This is the 7th day of my participation in the Gwen Challenge in November. Check out the details: The Last Gwen Challenge in 2021.
Spark Streaming was used last time to read and process data in Redis. Let’s solve the output problem this time. The simplest way to print it is to use the print function that comes with the computed result object and print it to the running screen. But I run it in a remote distributed environment. And then push the program to run. A more convenient way to view health is needed.
Spark Streaming does offer some extra ways to save data as files and other things like saveAsTextFiles, but it’s not as convenient as you might think.
In addition to this, Spark Streaming provides a function foreachRDD that you can customize the output.
For the sake of ease of use. I decided to use the publishing and subscription mechanism of Redis to push the data to Redis, which was broadcast externally, and then read the data with other programs.
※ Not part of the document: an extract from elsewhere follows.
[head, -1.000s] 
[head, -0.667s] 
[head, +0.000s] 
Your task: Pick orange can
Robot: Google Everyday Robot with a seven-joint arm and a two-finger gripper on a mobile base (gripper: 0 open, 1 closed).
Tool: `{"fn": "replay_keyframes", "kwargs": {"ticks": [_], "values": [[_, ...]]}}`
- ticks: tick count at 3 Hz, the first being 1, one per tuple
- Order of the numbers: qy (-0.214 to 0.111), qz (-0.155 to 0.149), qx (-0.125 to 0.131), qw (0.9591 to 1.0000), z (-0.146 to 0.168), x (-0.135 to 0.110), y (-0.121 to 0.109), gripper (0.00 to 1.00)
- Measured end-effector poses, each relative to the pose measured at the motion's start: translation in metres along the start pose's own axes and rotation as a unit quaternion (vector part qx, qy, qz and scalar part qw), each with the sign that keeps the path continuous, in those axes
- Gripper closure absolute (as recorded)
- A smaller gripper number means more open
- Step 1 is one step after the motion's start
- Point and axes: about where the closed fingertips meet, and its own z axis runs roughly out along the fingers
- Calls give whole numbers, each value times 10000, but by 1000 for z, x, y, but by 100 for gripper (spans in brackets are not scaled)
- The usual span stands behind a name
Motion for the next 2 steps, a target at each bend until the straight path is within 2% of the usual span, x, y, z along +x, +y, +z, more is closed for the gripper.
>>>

That is, a bus-like mechanism. If kafka is a heavyweight, it can persist data so that it can be pulled out at any time, unlike Redis, which can only be used on a real-time basis. But if you just look at the custom output, the principle is the same.
ForeachRDD is an operation based on RDD, and its behavior is basically the same as that of the calculation operation, which also means a classic situation: RDD is distributed operation. It requires running the same program on different machines. If we pass the redis connection to this function directly, we will get a serialization error because it needs to serialize the connection object and send it to the calculator, which is not possible.
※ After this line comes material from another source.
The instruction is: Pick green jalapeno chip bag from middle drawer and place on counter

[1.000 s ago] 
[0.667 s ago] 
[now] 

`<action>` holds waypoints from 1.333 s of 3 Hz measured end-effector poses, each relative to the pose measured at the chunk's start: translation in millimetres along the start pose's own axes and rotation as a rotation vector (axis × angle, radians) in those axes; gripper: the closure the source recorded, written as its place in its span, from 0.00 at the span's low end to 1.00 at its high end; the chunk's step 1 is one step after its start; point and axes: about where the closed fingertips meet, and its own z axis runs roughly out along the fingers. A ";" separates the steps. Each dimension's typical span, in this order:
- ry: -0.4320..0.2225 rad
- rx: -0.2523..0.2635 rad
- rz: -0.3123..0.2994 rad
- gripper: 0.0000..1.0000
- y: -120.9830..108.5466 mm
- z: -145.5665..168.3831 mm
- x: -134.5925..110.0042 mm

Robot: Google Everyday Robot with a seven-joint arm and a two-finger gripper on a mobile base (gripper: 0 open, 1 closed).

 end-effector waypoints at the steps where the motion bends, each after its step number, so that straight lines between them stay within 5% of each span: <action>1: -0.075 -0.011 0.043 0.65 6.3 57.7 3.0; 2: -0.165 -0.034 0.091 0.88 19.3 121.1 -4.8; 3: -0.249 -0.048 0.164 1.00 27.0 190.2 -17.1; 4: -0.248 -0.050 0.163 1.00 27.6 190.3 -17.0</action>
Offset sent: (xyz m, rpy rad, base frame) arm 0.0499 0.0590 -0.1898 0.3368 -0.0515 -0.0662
It is also worth noting that it is not recommended that we create redis connection objects for every calculation in the RDD. Although this does not cause the serialization problems described earlier, establishing a connection object for each record incurs a lot of redundant overhead.
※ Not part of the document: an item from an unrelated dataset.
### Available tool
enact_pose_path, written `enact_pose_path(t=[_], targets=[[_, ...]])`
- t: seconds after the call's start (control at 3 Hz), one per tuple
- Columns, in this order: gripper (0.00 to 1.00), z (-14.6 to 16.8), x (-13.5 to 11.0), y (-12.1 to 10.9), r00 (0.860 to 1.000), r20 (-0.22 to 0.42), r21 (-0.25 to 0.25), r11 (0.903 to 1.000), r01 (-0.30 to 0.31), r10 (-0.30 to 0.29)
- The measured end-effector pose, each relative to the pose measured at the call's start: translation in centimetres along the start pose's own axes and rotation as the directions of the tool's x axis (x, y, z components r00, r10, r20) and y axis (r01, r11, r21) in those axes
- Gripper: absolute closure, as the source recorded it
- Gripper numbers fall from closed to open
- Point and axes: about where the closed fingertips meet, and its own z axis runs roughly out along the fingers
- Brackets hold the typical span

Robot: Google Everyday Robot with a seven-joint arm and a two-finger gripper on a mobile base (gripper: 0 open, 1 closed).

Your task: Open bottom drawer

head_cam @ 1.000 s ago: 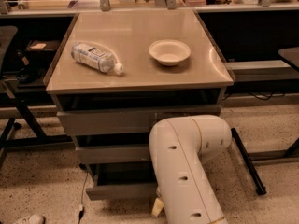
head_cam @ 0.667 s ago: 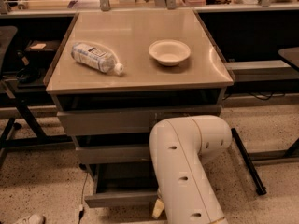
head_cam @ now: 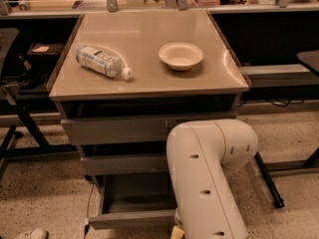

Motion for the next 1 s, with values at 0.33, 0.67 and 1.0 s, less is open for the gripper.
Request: enact_pose_path(t=[0.33,0.67,1.0], targets=[[0.0,-0.8,2.2,2.4,1.0,-0.028,-0.034,0.9993,-0.013,0.012],[0.0,-1.4,4.2,4.4,0.998,-0.055,-0.06,0.9978,-0.029,0.025],[0.0,-2.2,6.3,6.3,0.995,-0.084,-0.083,0.9948,-0.058,0.051]])
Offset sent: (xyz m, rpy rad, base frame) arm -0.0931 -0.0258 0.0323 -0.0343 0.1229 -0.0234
The appropriate approach is to make use of the distributed characteristics of RDD. RDD also uses the classic partition computing model, where part of the data calculated by each node is in the partition. Generally speaking, it is acceptable to establish a connection object for the data of this partition. We can send data to Redis as follows.
behaviorCount.foreachRDD { (rdd) =>
rdd.foreachPartition { partitionOfRecords =>
val jedis = new Jedis("master".47777)
partitionOfRecords.foreach(it => {
jedis.publish("channel", data string of it)
})
jedis.close()
}
}
Copy the code
If you’re looking for more efficiency, you can also use connection pooling technology to retrieve connections from a connection pool, further reducing overhead.
Another problem is how to integrate the data and tell when it was calculated. You can also use the foreachRDD function here. Because it can actually have two arguments, it can be followed by a timestamp variable after RDD, which is also sent to Redis for other programs to handle.